The Terms and Conditions to which providers must attest in order to keep both the first and second round of Provider Relief payments require that for care for a presumptive or actual case of COVID-19, the Recipient must certify that the practice “will not seek to collect from the patient out-of-pocket expenses in an amount greater than what the patient would have otherwise been required to pay if the care had been provided by an in-network Recipient.”  Questions have been raised regarding the definition of a “presumptive” case of COVID-19, i.e., whether the ban on balance billing applies to all patients and/or all care. The source of the confusion stems from one of the Terms and Conditions, which make providers eligible for grant payments only if they provide or provided after January 31, 2020, diagnoses, testing or care for individuals with “possible” or actual cases of COVID-19 and HHS previous guidance that HHS broadly views every patient as a “possible” case of COVID-19.

The key question, therefore, was whether “possible” cases and “presumptive” cases are the same. HHS has said “no,” and has made clear in this new guidance that the prohibition against balance billing reaches only to care for presumptive and actual COVID-19 cases, not to all patients or all care. The prohibition applies only to “case[s] where a patient’s medical record documentation supports a diagnosis of COVID-19, even if the patient does not have a positive in vitro diagnostic test result in his or her medical record.”

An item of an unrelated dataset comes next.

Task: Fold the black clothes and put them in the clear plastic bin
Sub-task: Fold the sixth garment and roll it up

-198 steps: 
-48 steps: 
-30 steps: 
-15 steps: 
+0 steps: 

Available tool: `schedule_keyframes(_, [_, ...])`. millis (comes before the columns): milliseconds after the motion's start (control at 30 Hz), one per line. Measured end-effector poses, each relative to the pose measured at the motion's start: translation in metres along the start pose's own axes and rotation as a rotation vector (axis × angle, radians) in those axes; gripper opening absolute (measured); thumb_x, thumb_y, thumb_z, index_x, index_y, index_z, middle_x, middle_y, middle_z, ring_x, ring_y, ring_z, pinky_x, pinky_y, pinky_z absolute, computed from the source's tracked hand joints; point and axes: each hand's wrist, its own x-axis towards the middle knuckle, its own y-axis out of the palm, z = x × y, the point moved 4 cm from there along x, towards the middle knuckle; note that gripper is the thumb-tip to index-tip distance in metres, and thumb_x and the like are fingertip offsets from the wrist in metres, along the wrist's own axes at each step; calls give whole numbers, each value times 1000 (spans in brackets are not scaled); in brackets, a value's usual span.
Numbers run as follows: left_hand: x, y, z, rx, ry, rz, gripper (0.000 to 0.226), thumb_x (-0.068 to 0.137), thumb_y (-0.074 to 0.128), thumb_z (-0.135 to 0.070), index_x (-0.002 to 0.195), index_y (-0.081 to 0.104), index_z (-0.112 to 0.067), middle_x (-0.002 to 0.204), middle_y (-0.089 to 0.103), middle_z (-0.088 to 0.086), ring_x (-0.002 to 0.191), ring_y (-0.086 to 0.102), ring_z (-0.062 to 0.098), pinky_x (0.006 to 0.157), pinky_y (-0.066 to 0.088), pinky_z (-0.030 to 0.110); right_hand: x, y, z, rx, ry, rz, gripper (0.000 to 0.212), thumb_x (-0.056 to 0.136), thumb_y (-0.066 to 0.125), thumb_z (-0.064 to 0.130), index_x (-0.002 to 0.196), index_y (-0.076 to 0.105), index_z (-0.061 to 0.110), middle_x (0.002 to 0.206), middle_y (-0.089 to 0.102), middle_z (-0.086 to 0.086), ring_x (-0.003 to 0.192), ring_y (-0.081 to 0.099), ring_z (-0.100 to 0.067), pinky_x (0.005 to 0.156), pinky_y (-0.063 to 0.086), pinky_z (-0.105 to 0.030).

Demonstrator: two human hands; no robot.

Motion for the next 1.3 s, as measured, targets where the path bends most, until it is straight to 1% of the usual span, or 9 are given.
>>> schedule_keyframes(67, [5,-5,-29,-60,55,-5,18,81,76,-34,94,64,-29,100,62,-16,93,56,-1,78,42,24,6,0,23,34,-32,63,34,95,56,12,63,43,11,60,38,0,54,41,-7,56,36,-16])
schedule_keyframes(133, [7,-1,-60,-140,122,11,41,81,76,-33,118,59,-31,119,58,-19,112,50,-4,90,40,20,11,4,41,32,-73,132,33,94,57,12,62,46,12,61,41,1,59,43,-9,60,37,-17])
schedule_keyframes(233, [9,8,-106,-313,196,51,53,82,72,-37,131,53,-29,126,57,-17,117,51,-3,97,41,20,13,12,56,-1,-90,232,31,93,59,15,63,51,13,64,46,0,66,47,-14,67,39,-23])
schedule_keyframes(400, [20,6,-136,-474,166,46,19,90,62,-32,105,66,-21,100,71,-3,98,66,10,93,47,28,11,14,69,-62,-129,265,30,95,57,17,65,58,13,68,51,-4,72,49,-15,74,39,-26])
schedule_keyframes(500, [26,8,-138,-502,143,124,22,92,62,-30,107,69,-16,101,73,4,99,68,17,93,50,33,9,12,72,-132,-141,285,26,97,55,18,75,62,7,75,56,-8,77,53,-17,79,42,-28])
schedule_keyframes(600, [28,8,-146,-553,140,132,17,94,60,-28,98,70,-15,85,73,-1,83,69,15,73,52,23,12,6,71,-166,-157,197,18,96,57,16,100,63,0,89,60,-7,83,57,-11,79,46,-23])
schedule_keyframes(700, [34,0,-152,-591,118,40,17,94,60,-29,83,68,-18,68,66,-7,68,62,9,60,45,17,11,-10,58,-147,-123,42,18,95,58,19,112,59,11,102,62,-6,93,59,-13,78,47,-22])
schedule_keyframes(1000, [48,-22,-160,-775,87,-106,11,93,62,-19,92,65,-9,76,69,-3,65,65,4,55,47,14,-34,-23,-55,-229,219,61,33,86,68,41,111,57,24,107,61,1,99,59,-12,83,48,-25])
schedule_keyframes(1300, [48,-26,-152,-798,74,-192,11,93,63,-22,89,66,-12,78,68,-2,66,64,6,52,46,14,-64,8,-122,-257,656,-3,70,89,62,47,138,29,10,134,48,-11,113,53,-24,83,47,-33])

The FAQs also provide guidance on how providers will identify COVID-19 patients’ in-network rates to assure that they only bill a presumptive or actual COVID-19 patient for cost-sharing at the in-network rate. HHS explains that providers accepting the Provider Relief Fund payment should submit a claim to the patient’s health insurer for their services. Most health insurers have publicly stated their commitment to reimburse out-of-network providers that treat patients for COVID-19-related care at the insurer’s prevailing in-network rate, and thus will likely return an EOB to the provider.  If the health insurer is not willing to pay the in-network rate, then the out-of-network provider may seek to collect from the patient out-of-pocket expenses, including deductibles, copayments, or balance billing, in an amount that is no greater than what the patient would have otherwise been required to pay if the care had been provided by an in-network provider.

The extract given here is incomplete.